Objective: To report the prevalence of anti-neuronal antibodies in a prospective whole-nation cohort of children presenting with seizures before their third birthday.
Methods: This was a prospective population-based national cohort study involving all children presenting with new-onset epilepsy or complex febrile seizures before their third birthday over a 3-year period. Patients with previously identified structural, metabolic, or infectious cause for seizures were excluded. Serum samples were obtained at first presentation and tested for 7 neuronal antibodies using live cell-based assays. Clinical data were collected with structured proformas at recruitment and 24 months after presentation. In addition, patients with seizures and clinically suspected autoimmune encephalitis were independently identified by a review of the case records of all children <3 years of age in Scotland who had undergone EEG.

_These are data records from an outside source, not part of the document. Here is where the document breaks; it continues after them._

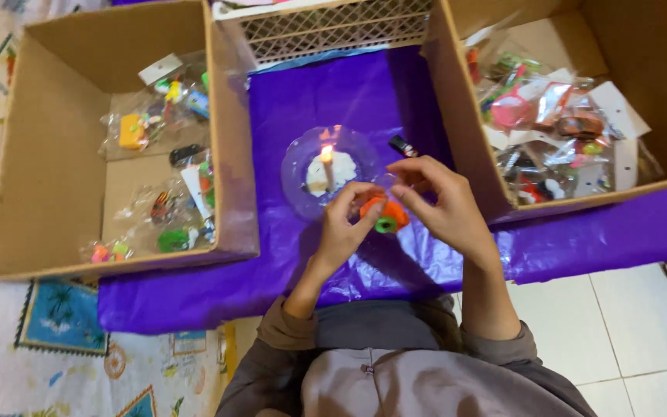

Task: Sealing small plastic bags containing toys using a candle flame and a lighter as heat sources.

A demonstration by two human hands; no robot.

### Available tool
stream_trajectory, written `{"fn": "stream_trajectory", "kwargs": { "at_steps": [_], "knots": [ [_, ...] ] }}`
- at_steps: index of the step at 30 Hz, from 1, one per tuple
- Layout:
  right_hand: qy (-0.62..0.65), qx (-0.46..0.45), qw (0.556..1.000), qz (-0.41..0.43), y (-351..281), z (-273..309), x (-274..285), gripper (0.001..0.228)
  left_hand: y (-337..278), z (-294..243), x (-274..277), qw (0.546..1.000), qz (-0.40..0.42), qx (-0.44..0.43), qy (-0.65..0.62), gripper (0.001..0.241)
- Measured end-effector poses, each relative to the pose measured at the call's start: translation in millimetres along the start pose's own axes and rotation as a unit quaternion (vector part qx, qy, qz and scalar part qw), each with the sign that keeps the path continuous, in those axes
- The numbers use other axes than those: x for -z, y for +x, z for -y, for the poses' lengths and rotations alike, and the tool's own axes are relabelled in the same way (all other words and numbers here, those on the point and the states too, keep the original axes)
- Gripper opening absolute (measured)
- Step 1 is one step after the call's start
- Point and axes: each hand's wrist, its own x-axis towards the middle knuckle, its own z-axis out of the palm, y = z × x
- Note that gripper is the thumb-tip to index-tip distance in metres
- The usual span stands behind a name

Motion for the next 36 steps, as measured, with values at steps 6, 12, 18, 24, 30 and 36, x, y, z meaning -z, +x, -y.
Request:
{"fn": "stream_trajectory", "kwargs": {
  "at_steps": [6,12,18,24,30,36],
  "knots": [
    [-0.037,-0.04,0.998,-0.013,-11.5,29.1,27.9,0.045,17.0,16.1,-30.0,0.991,-0.03,0.027,-0.128,0.043],
    [0.005,-0.078,0.985,-0.152,-26.4,-0.4,64.3,0.055,33.0,3.8,-67.7,0.977,-0.004,0.055,-0.207,0.052],
    [0.042,-0.097,0.964,-0.246,-34.4,-19.5,98.6,0.025,42.5,15.9,-100.4,0.994,0.021,0.009,-0.108,0.028],
    [-0.031,-0.109,0.95,-0.29,-31.3,-29.5,122.0,0.02,57.4,-19.8,-115.5,0.995,0.068,-0.06,0.035,0.023],
    [-0.109,-0.136,0.96,-0.219,1.7,21.0,132.1,0.077,67.8,-6.5,-124.8,0.979,0.126,-0.118,0.106,0.037],
    [-0.051,-0.174,0.963,-0.201,0.5,1.0,130.9,0.051,68.5,0.6,-125.6,0.973,0.154,-0.11,0.132,0.041]
  ]
}}
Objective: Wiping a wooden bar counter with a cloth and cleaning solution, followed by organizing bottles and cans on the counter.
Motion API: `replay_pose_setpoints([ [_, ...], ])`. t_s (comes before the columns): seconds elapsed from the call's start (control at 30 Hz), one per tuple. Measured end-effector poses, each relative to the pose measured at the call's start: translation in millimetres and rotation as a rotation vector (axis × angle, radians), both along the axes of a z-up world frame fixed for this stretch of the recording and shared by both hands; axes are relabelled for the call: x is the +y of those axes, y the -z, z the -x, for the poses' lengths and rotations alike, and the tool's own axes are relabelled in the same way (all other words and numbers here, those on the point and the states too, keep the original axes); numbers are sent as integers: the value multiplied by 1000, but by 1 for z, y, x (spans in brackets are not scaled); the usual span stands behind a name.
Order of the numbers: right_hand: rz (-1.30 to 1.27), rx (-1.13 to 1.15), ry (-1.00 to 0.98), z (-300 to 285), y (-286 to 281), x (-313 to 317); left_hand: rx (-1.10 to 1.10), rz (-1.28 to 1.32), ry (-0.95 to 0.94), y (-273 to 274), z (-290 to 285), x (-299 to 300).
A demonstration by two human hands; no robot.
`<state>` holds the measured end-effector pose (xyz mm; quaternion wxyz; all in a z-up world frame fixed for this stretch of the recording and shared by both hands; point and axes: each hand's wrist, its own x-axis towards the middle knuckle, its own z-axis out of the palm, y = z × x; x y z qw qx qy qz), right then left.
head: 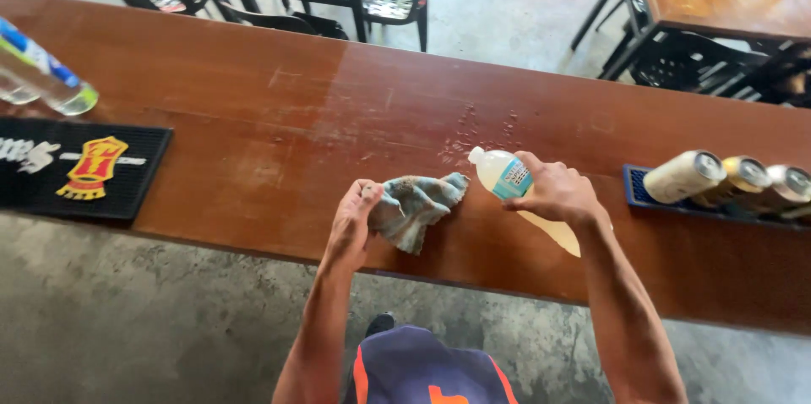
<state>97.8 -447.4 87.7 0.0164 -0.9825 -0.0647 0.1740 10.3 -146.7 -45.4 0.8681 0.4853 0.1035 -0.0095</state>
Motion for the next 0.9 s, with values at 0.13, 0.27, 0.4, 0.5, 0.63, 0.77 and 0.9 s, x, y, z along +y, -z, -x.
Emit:
replay_pose_setpoints([
  [0.13,-47,-112,-38,-15,21,39,-165,-122,31,-35,28,10],
  [0.27,-81,-37,-89,-26,24,85,-313,-1014,-71,-61,50,9],
  [0.4,-93,58,-163,-26,9,118,-470,-1479,-209,-33,62,12],
  [0.5,-102,-53,-156,-27,15,128,-519,-1473,-119,-22,62,15],
  [0.63,-302,-110,-114,-35,26,128,-430,-1502,-120,-23,59,20],
  [0.77,-742,-296,-301,-30,28,142,-479,-1404,-256,-34,55,34],
  [0.9,-1040,-322,-204,-27,29,186,-390,-1121,-205,-25,55,42],
])
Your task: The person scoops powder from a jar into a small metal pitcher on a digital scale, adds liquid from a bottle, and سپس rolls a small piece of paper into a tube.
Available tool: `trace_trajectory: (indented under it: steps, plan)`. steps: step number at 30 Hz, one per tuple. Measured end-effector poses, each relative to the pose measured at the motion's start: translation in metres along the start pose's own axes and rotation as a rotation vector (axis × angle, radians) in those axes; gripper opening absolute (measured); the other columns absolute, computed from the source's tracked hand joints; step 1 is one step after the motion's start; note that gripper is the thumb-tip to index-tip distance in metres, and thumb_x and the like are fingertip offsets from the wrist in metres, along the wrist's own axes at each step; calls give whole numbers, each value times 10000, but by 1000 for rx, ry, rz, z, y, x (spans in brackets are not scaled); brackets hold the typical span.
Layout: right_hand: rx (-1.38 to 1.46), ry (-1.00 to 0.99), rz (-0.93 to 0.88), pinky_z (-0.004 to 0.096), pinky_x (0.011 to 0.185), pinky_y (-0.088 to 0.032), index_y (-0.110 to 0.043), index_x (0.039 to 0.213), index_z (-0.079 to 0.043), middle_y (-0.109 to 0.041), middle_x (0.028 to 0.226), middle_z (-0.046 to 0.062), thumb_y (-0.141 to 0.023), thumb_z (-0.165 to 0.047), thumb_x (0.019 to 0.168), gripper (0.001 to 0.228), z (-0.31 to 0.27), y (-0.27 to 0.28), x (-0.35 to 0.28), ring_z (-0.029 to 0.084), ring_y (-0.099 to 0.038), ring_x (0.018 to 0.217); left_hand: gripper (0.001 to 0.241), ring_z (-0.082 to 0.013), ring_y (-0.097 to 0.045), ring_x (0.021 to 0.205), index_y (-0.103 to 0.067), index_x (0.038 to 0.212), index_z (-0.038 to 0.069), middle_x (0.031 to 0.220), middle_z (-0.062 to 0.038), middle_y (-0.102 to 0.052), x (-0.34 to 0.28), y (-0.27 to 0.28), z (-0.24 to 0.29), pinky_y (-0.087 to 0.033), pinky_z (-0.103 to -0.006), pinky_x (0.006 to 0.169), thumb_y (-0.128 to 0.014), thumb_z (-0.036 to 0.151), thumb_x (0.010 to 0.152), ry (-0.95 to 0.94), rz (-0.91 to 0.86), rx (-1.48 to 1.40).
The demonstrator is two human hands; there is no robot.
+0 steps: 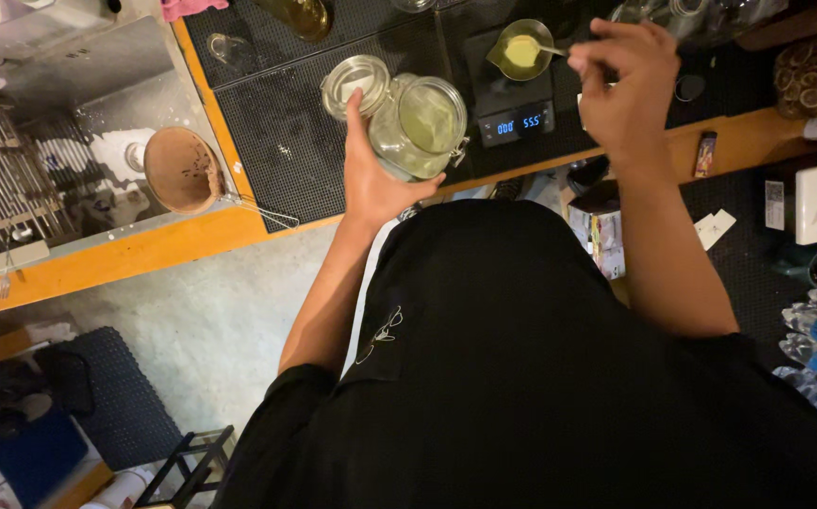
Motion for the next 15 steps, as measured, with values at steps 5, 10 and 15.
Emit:
trace_trajectory:
  steps: [5, 10, 15]
  plan:
    - [-75, 142, -69, 459, 1153, -372, -758, 943, -83, -807, 1095, 25, -614, 161, 888, 288, -15, 5, 1, 213, -711, 1258, 1380, -365, -582, 1383, -53, 1609, 20, 1488, -245, -518, -9, 0, -7, -468, -442, 1209, -1018, 171, 633, -54, 102, -121]
    - [-85, 212, -1, 491, 1108, -402, -746, 917, -54, -812, 1098, 67, -587, 200, 865, 305, -47, 43, 12, 253, -724, 1227, 1374, -335, -570, 1368, 5, 1615, 48, 1535, -246, -449, -11, 0, -11, -472, -422, 1194, -1026, 203, 720, -172, 152, -202]
    - [437, -57, 404, 486, 838, -551, -716, 830, -30, -746, 798, 105, -718, 117, 872, 153, -67, 87, 29, 326, -748, 931, 1371, -366, -506, 1420, -65, 1607, 114, 1557, -243, -385, -11, 1, -19, -439, -446, 1193, -1040, 202, 647, -332, 239, -250]
Point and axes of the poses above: each hand's wrist, its own x-axis towards the middle knuckle, its own y-axis out of the back of the hand, z = x × y, the point moved 7 cm from there along x, towards the middle knuckle
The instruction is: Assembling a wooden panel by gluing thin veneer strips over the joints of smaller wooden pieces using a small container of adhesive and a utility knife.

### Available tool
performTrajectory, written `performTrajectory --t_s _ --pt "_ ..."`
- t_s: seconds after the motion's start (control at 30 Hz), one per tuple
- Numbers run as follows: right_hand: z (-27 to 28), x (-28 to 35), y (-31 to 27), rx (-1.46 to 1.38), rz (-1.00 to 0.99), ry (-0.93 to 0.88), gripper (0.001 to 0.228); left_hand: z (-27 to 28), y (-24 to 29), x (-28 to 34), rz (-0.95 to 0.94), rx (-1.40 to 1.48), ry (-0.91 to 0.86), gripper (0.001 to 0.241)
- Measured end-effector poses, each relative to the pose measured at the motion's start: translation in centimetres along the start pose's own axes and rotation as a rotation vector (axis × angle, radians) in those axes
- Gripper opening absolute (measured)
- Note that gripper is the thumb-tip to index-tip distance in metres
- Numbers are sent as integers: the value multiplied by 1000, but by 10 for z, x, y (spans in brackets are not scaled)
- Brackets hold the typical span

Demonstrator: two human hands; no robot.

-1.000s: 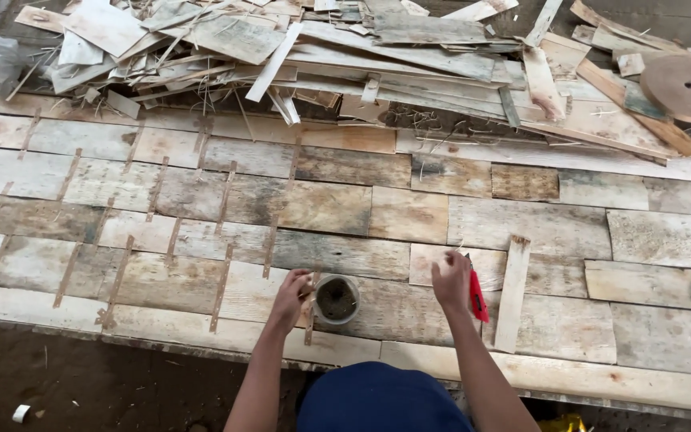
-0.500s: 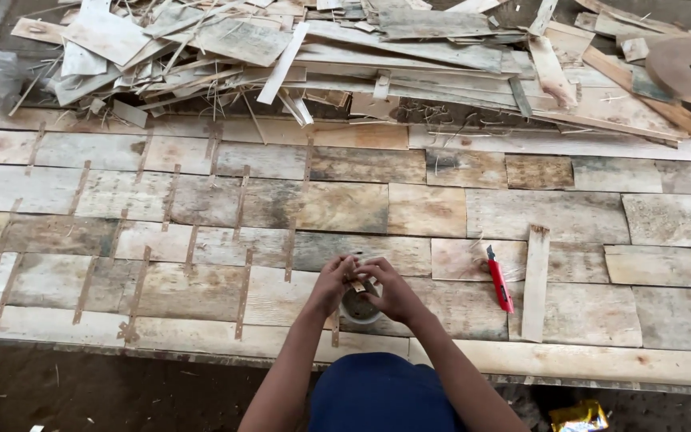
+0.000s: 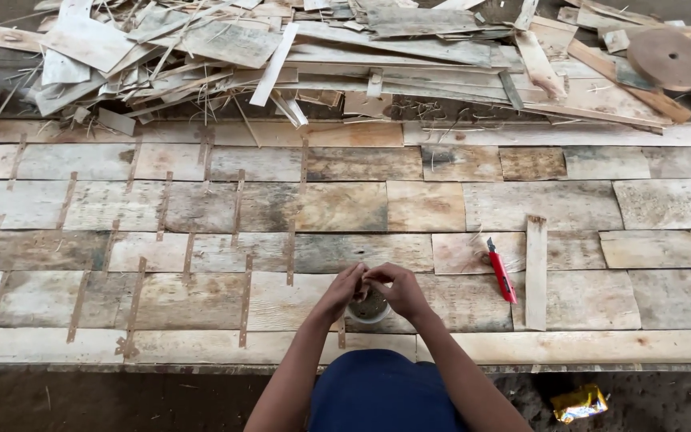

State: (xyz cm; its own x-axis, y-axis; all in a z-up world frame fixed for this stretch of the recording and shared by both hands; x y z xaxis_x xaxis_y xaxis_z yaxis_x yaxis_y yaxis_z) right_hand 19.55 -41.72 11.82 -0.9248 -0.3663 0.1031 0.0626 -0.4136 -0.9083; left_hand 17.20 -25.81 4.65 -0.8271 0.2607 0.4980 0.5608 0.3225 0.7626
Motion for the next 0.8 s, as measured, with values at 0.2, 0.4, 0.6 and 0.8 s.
performTrajectory --t_s 0.2,0.4,0.6,0.8 --pt "0 -4 31 -37 -140 58 23 -25 25 30 -27 -37 -159 40" --pt "14 4 9 -149 -183 126 19 -39 31 44 -92 100 -236 8" --pt "20 3 4 -201 -220 166 15 -30 25 33 -168 -68 -207 20" --pt "22 4 10 -202 -282 240 13 -25 12 24 -174 -144 -112 28"
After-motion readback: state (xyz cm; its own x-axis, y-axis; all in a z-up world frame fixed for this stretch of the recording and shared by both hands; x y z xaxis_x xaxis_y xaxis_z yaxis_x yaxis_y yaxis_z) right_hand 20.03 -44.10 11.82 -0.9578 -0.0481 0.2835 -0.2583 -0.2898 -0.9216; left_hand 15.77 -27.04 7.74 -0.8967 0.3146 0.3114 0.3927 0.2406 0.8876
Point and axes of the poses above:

Results: Two hundred ninety-eight patients were identified and recruited and underwent autoantibody testing. Antibody positivity was identified in 18 of 298 (6.0%). The antibodies identified were GABA receptor B (n = 8, 2.7%), contactin-associated protein 2 (n = 4, 1.3%), glycine receptor (n = 3, 1.0%), leucine-rich glioma inactivated 1 (n = 2, 0.7%), NMDA receptor (n = 1, 0.3%), and GABA receptor A (n = 1, 0.3%). None of these patients had a clinical picture of autoimmune encephalitis. Seizure classification and clinical phenotype did not correlate with antibody positivity.
Conclusions: Autoimmune encephalitis is very rare in early childhood. However serum neuronal antibodies are identified in 6.4% of children presenting with seizures at <3 years of age. Antibody testing should not be a routine clinical test in early childhood-onset epilepsy because, in the absence of other features of autoimmune encephalitis, antibody positivity is of doubtful clinical significance. Antibody testing should be reserved for patients with additional features of encephalitis.